[[ Material provided, beginning ]]

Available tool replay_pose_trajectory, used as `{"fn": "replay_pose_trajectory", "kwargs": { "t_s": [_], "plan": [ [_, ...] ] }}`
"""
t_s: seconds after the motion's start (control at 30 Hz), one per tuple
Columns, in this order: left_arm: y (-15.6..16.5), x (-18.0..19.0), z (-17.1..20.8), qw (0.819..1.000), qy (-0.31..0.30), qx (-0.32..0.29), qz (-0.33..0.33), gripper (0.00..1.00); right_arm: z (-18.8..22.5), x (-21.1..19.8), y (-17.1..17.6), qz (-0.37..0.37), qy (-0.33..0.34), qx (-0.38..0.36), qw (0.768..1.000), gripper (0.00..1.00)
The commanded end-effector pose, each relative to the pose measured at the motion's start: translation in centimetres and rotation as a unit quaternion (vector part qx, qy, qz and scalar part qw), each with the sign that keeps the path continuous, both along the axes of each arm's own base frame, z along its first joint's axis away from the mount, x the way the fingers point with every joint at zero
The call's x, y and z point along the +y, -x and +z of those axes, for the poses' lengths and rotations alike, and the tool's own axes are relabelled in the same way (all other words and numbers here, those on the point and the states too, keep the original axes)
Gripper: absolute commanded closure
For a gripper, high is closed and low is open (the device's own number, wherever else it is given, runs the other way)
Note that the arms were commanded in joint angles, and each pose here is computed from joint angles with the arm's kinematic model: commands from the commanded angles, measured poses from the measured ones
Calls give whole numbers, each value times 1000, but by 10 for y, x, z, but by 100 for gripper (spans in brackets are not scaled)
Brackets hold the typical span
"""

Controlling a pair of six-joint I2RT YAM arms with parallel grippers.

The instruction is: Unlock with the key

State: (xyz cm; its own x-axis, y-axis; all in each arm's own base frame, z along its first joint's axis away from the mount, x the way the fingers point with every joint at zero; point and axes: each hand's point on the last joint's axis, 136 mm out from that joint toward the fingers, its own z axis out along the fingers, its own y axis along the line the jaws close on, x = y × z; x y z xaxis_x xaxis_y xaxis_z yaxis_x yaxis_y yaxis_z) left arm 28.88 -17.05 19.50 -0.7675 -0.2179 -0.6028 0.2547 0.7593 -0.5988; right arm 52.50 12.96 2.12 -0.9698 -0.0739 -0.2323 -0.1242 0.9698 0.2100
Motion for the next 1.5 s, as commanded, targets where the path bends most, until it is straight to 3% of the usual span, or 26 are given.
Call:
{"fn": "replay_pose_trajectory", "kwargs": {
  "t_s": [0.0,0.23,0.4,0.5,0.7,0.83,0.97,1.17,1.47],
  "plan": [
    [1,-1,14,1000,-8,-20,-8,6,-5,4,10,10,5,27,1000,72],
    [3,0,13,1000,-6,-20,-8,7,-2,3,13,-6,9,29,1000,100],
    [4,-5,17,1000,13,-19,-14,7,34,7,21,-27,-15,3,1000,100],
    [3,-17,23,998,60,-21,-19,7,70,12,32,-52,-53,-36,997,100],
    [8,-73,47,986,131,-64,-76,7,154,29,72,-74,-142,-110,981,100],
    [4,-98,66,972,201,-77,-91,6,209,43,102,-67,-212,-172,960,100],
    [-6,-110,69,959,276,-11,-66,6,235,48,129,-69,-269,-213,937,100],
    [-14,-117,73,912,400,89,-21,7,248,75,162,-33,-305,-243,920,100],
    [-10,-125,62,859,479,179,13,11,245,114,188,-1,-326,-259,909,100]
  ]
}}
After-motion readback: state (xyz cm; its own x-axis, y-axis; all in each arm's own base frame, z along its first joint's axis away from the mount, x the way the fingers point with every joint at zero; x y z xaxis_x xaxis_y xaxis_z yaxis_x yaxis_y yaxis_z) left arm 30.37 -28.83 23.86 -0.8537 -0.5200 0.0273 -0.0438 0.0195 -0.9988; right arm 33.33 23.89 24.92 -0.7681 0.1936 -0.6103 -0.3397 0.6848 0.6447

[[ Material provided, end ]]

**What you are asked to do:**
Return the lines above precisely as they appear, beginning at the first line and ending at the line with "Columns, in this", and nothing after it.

**Output of the exercise:**
Available tool replay_pose_trajectory, used as `{"fn": "replay_pose_trajectory", "kwargs": { "t_s": [_], "plan": [ [_, ...] ] }}`
"""
t_s: seconds after the motion's start (control at 30 Hz), one per tuple
Columns, in this order: left_arm: y (-15.6..16.5), x (-18.0..19.0), z (-17.1..20.8), qw (0.819..1.000), qy (-0.31..0.30), qx (-0.32..0.29), qz (-0.33..0.33), gripper (0.00..1.00); right_arm: z (-18.8..22.5), x (-21.1..19.8), y (-17.1..17.6), qz (-0.37..0.37), qy (-0.33..0.34), qx (-0.38..0.36), qw (0.768..1.000), gripper (0.00..1.00)

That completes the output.